== Task description ==
Whatever pictures appear, omit them, and repeat the data below exactly.

== Information supplied ==

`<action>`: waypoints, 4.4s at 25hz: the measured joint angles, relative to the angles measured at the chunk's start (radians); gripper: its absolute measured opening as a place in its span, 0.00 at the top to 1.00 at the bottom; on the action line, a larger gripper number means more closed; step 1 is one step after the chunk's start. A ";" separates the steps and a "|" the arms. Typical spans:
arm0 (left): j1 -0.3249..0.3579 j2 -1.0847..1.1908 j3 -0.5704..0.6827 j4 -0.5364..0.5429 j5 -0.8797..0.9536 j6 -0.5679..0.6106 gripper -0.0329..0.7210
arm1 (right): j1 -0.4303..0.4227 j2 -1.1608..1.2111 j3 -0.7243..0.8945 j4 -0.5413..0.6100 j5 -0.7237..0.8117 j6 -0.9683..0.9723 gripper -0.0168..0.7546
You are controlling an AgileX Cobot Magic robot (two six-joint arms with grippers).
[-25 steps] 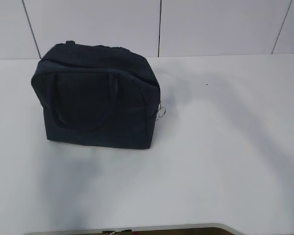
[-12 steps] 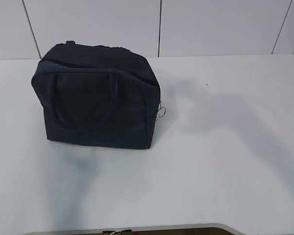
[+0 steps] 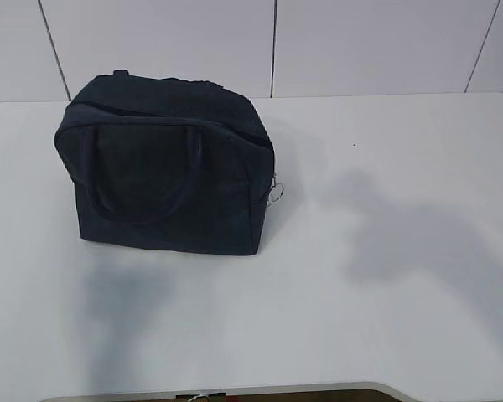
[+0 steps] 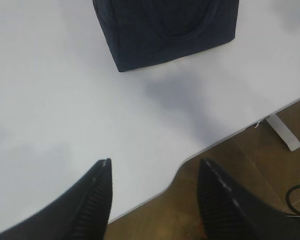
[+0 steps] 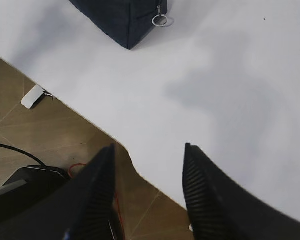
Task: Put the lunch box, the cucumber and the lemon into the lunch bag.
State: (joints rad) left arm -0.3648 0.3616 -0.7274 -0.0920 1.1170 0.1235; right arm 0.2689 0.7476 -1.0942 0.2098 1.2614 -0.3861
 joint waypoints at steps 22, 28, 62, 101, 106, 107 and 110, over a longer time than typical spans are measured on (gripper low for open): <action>0.000 -0.259 0.190 -0.049 -0.074 -0.001 0.43 | 0.000 -0.427 0.472 -0.017 -0.180 0.088 0.50; 0.000 -0.340 0.193 -0.049 -0.072 -0.001 0.43 | 0.000 -0.585 0.524 -0.085 -0.176 0.141 0.50; 0.000 -0.351 0.216 -0.046 -0.013 -0.001 0.48 | 0.000 -0.764 0.589 -0.242 -0.122 0.271 0.50; 0.407 -0.351 0.216 -0.047 -0.013 -0.001 0.57 | -0.301 -0.764 0.589 -0.244 -0.122 0.275 0.50; 0.411 -0.351 0.216 -0.047 -0.013 -0.001 0.58 | -0.301 -0.764 0.589 -0.244 -0.122 0.275 0.50; 0.411 -0.351 0.216 -0.047 -0.013 -0.001 0.58 | -0.301 -0.764 0.589 -0.244 -0.122 0.275 0.50; 0.411 -0.351 0.216 -0.047 -0.013 -0.001 0.58 | -0.292 -0.764 0.589 -0.244 -0.122 0.275 0.50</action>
State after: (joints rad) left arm 0.0464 0.0108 -0.5110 -0.1393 1.1038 0.1223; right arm -0.0229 -0.0163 -0.5055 -0.0346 1.1393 -0.1109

== Result of the exercise ==
`<action>`: waypoints, 4.4s at 25hz: the measured joint angles, relative to the angles measured at the chunk's start (radians); gripper: its absolute measured opening as a place in its span, 0.00 at the top to 1.00 at the bottom; on the action line, a larger gripper number means more closed; step 1 is one step after the chunk's start. A ";" separates the steps and a "|" the arms. Typical spans:
arm0 (left): j1 -0.3249..0.3579 j2 -1.0847..1.1908 j3 -0.5704..0.6827 j4 -0.5364..0.5429 j5 -0.8797..0.9536 j6 -0.5679..0.6106 gripper -0.0329..0.7210
arm1 (right): j1 -0.4303..0.4227 j2 -1.1608..1.2111 j3 -0.7243..0.8945 j4 -0.5413..0.6100 j5 -0.7237..0.8117 j6 -0.9683..0.9723 gripper -0.0168..0.7546
You are controlling an AgileX Cobot Magic robot (two six-joint arms with grippers).
[-25 steps] 
[-12 steps] 
[+0 steps] 
[+0 steps] 
[+0 steps] 
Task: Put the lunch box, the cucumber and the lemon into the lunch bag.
State: (joints rad) left arm -0.3648 0.3616 -0.7274 -0.0920 1.1170 0.1235; right arm 0.2689 0.7476 -1.0942 0.2098 1.2614 -0.3861
 joint waypoints at steps 22, 28, 62, 101, 106, 107 and 110, over a longer time than typical spans are measured on (gripper low for open): <action>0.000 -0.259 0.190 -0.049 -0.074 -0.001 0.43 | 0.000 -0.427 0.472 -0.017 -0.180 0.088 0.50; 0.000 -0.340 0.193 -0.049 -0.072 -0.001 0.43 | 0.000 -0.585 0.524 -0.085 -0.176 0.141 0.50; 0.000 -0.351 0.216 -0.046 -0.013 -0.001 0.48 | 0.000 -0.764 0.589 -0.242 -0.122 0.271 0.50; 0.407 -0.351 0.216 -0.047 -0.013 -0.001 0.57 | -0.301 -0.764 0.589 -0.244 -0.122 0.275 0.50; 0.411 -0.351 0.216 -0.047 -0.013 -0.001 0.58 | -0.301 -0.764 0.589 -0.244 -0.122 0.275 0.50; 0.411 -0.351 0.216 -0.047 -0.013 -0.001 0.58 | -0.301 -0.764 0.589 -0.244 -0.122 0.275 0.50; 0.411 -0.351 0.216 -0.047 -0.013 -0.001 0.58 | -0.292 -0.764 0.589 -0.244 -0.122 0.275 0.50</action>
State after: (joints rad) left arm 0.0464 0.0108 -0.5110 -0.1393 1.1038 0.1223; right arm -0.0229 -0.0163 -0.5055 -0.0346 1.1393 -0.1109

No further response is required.